→ EXERCISE
Transcribe the entire listing faithfully; every line must match the original.

→ MATERIAL PROVIDED
= = = = = = =

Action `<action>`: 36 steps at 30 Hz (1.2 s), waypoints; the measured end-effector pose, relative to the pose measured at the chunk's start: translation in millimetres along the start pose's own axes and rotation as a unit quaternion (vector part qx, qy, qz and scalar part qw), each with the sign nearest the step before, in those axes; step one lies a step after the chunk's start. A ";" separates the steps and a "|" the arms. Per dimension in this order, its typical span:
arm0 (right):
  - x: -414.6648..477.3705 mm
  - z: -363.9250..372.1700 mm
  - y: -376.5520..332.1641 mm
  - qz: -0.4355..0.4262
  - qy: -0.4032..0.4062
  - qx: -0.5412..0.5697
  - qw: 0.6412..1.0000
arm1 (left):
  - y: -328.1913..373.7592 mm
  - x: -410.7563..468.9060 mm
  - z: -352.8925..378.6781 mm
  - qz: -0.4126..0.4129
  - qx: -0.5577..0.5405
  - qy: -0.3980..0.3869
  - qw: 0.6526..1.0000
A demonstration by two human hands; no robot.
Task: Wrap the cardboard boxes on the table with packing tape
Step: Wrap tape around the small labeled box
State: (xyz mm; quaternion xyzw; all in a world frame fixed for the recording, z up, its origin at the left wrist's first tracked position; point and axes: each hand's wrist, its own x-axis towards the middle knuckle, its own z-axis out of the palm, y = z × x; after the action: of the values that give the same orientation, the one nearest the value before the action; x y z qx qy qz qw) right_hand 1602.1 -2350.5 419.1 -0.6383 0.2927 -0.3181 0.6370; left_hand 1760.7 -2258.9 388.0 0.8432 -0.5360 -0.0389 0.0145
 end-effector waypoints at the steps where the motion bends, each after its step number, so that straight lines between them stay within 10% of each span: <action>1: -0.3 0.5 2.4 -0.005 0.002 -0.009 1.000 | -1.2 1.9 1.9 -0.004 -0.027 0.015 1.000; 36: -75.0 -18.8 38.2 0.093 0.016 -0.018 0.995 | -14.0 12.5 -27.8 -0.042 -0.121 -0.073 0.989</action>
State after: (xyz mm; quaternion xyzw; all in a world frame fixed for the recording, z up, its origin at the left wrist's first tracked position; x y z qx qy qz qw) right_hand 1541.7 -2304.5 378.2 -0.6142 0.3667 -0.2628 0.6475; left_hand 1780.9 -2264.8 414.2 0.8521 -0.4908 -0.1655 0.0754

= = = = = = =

→ OUTPUT FOR THIS EXERCISE
Action `<action>`: 36 steps at 30 Hz (1.2 s), waypoints; the measured end-effector pose, relative to the pose measured at the chunk's start: translation in millimetres along the start pose's own axes and rotation as a unit quaternion (vector part qx, qy, qz and scalar part qw), each with the sign nearest the step before, in those axes; step one lies a step after the chunk's start. A ";" separates the steps and a "|" the arms. Per dimension in this order, its typical span:
arm0 (right):
  - x: -414.6648..477.3705 mm
  - z: -363.9250..372.1700 mm
  - y: -376.5520..332.1641 mm
  - qz: -0.4355..0.4262
  - qy: -0.4032..0.4062
  - qx: -0.5412..0.5697
  - qw: 0.6412..1.0000
arm1 (left):
  - y: -328.1913..373.7592 mm
  - x: -410.7563..468.9060 mm
  - z: -352.8925..378.6781 mm
  - qz: -0.4126..0.4129
  - qx: -0.5577..0.5405
  - qy: -0.3980..0.3869
  - qw: 0.6526..1.0000
A demonstration by two human hands; no robot.
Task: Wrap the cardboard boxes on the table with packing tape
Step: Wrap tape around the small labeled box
State: (xyz mm; quaternion xyzw; all in a world frame fixed for the recording, z up, its origin at the left wrist's first tracked position; point and axes: each hand's wrist, its own x-axis towards the middle knuckle, its own z-axis out of the palm, y = z × x; after the action: of the values that give the same orientation, the one nearest the value before the action; x y z qx qy qz qw) right_hand 1602.1 -2350.5 419.1 -0.6383 0.2927 -0.3181 0.6370; left_hand 1760.7 -2258.9 388.0 0.8432 -0.5360 -0.0389 0.0145
 end-effector waypoints at the steps where the motion bends, each after its step number, so that straight lines between them stay within 10% of each span: <action>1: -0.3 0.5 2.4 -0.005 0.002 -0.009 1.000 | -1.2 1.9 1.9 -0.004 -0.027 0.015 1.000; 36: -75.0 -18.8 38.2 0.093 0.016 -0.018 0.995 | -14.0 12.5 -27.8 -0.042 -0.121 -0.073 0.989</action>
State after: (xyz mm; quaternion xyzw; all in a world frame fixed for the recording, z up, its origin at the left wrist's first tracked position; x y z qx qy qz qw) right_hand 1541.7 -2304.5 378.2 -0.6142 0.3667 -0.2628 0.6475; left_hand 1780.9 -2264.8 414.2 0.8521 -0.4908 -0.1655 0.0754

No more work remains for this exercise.